The output should be every line below that includes the word "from".

BEGIN Data shown

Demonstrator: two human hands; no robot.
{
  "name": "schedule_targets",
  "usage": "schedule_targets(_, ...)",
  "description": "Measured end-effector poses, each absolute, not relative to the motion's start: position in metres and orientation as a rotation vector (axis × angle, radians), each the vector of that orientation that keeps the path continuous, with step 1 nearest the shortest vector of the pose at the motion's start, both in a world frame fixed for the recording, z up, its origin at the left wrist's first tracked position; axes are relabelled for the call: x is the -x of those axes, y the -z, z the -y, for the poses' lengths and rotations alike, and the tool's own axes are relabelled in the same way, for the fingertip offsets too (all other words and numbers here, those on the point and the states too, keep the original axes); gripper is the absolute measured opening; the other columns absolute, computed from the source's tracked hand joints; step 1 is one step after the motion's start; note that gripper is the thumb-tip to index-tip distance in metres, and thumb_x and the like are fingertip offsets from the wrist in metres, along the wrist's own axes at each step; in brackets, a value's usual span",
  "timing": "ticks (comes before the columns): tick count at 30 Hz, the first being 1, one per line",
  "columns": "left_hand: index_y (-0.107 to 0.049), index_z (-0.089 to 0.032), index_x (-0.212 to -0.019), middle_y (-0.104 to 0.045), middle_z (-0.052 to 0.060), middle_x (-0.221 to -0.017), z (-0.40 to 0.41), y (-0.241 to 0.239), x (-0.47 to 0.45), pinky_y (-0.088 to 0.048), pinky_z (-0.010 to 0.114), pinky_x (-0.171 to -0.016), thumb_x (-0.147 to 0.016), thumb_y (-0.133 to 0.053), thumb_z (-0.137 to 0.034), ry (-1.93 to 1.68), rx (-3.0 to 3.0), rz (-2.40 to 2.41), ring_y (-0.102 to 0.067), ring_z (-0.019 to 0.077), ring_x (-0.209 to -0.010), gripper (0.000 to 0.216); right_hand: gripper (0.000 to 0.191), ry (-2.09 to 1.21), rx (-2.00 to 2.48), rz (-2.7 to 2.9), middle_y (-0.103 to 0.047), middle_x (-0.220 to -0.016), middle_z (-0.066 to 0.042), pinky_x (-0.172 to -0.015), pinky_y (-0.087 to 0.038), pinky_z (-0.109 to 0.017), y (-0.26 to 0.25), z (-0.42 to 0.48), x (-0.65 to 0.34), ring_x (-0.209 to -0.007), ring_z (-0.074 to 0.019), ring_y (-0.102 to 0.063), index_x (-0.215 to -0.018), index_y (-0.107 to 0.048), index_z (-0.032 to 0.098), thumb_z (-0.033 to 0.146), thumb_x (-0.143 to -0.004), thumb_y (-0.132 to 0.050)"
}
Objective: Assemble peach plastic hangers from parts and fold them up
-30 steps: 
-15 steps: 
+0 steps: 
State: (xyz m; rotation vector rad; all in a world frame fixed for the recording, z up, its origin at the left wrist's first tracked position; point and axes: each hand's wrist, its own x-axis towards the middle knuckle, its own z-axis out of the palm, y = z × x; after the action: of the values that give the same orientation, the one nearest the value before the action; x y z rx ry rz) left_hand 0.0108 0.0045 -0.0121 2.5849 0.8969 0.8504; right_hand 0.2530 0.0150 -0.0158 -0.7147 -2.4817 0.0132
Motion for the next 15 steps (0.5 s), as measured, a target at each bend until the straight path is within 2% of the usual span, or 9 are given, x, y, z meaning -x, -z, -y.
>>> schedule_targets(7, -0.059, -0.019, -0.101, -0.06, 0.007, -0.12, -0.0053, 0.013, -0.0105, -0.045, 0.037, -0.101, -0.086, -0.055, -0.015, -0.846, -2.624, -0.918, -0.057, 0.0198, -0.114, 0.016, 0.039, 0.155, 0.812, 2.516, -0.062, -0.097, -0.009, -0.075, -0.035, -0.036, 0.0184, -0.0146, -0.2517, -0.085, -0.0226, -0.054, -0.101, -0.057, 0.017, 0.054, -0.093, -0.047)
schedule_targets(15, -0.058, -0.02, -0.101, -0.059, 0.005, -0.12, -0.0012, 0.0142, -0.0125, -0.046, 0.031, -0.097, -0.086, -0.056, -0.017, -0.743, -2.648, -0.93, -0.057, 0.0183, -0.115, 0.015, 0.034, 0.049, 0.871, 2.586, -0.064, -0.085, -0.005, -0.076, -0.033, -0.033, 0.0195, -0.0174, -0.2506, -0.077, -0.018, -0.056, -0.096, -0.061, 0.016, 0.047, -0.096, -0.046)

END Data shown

== Answer to the exercise ==
  "description": "Measured end-effector poses, each absolute, not relative to the motion's start: position in metres and orientation as a rotation vector (axis × angle, radians), each the vector of that orientation that keeps the path continuous, with step 1 nearest the shortest vector of the pose at the motion's start, both in a world frame fixed for the recording, z up, its origin at the left wrist's first tracked position; axes are relabelled for the call: x is the -x of those axes, y the -z, z the -y, for the poses' lengths and rotations alike, and the tool's own axes are relabelled in the same way, for the fingertip offsets too (all other words and numbers here, those on the point and the states too, keep the original axes); gripper is the absolute measured opening; the other columns absolute, computed from the source's tracked hand joints; step 1 is one step after the motion's start; note that gripper is the thumb-tip to index-tip distance in metres, and thumb_x and the like are fingertip offsets from the wrist in metres, along the wrist's own axes at each step; in brackets, a value's usual span",
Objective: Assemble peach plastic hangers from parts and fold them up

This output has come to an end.